--- Information provided ---

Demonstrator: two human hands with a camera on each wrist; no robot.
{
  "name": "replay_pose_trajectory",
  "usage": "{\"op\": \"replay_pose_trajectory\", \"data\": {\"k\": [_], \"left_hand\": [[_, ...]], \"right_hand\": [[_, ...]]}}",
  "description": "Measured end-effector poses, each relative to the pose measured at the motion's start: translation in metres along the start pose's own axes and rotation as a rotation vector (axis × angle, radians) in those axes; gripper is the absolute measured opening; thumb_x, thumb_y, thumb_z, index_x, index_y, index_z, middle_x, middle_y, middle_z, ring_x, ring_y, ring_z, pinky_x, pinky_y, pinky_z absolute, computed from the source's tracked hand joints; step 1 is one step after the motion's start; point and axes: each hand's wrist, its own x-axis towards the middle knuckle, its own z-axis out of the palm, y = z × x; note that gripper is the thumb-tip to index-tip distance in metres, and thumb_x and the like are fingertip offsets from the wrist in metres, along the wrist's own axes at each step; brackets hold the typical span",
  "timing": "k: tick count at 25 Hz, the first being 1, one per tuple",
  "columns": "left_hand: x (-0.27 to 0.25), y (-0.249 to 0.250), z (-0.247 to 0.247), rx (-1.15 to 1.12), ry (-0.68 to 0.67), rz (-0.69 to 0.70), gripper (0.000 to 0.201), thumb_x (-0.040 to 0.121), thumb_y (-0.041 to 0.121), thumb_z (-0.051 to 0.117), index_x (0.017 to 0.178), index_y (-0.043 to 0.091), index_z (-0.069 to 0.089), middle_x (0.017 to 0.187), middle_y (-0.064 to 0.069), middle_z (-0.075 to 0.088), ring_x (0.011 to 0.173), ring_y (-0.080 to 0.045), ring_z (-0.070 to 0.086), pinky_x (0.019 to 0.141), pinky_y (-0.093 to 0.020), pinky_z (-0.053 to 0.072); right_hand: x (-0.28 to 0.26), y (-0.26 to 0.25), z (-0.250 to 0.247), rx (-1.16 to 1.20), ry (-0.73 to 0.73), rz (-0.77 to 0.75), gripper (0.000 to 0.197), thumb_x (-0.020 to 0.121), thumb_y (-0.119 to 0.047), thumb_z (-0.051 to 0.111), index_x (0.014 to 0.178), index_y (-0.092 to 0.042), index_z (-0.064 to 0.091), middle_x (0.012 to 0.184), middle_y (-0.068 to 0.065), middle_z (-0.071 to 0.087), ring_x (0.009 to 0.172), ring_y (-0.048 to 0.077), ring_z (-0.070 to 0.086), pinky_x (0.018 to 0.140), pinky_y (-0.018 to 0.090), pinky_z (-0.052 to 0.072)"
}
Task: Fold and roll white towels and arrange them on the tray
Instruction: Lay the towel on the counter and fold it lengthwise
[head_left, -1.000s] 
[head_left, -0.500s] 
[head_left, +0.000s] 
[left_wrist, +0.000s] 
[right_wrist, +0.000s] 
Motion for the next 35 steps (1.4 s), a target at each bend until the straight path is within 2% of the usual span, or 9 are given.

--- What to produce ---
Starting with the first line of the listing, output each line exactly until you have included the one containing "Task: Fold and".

--- Response area ---
Demonstrator: two human hands with a camera on each wrist; no robot.
{
  "name": "replay_pose_trajectory",
  "usage": "{\"op\": \"replay_pose_trajectory\", \"data\": {\"k\": [_], \"left_hand\": [[_, ...]], \"right_hand\": [[_, ...]]}}",
  "description": "Measured end-effector poses, each relative to the pose measured at the motion's start: translation in metres along the start pose's own axes and rotation as a rotation vector (axis × angle, radians) in those axes; gripper is the absolute measured opening; thumb_x, thumb_y, thumb_z, index_x, index_y, index_z, middle_x, middle_y, middle_z, ring_x, ring_y, ring_z, pinky_x, pinky_y, pinky_z absolute, computed from the source's tracked hand joints; step 1 is one step after the motion's start; point and axes: each hand's wrist, its own x-axis towards the middle knuckle, its own z-axis out of the palm, y = z × x; note that gripper is the thumb-tip to index-tip distance in metres, and thumb_x and the like are fingertip offsets from the wrist in metres, along the wrist's own axes at each step; brackets hold the typical span",
  "timing": "k: tick count at 25 Hz, the first being 1, one per tuple",
  "columns": "left_hand: x (-0.27 to 0.25), y (-0.249 to 0.250), z (-0.247 to 0.247), rx (-1.15 to 1.12), ry (-0.68 to 0.67), rz (-0.69 to 0.70), gripper (0.000 to 0.201), thumb_x (-0.040 to 0.121), thumb_y (-0.041 to 0.121), thumb_z (-0.051 to 0.117), index_x (0.017 to 0.178), index_y (-0.043 to 0.091), index_z (-0.069 to 0.089), middle_x (0.017 to 0.187), middle_y (-0.064 to 0.069), middle_z (-0.075 to 0.088), ring_x (0.011 to 0.173), ring_y (-0.080 to 0.045), ring_z (-0.070 to 0.086), pinky_x (0.019 to 0.141), pinky_y (-0.093 to 0.020), pinky_z (-0.053 to 0.072); right_hand: x (-0.28 to 0.26), y (-0.26 to 0.25), z (-0.250 to 0.247), rx (-1.16 to 1.20), ry (-0.73 to 0.73), rz (-0.77 to 0.75), gripper (0.000 to 0.197), thumb_x (-0.020 to 0.121), thumb_y (-0.119 to 0.047), thumb_z (-0.051 to 0.111), index_x (0.014 to 0.178), index_y (-0.092 to 0.042), index_z (-0.064 to 0.091), middle_x (0.012 to 0.184), middle_y (-0.068 to 0.065), middle_z (-0.071 to 0.087), ring_x (0.009 to 0.172), ring_y (-0.048 to 0.077), ring_z (-0.070 to 0.086), pinky_x (0.018 to 0.140), pinky_y (-0.018 to 0.090), pinky_z (-0.052 to 0.072)"
}
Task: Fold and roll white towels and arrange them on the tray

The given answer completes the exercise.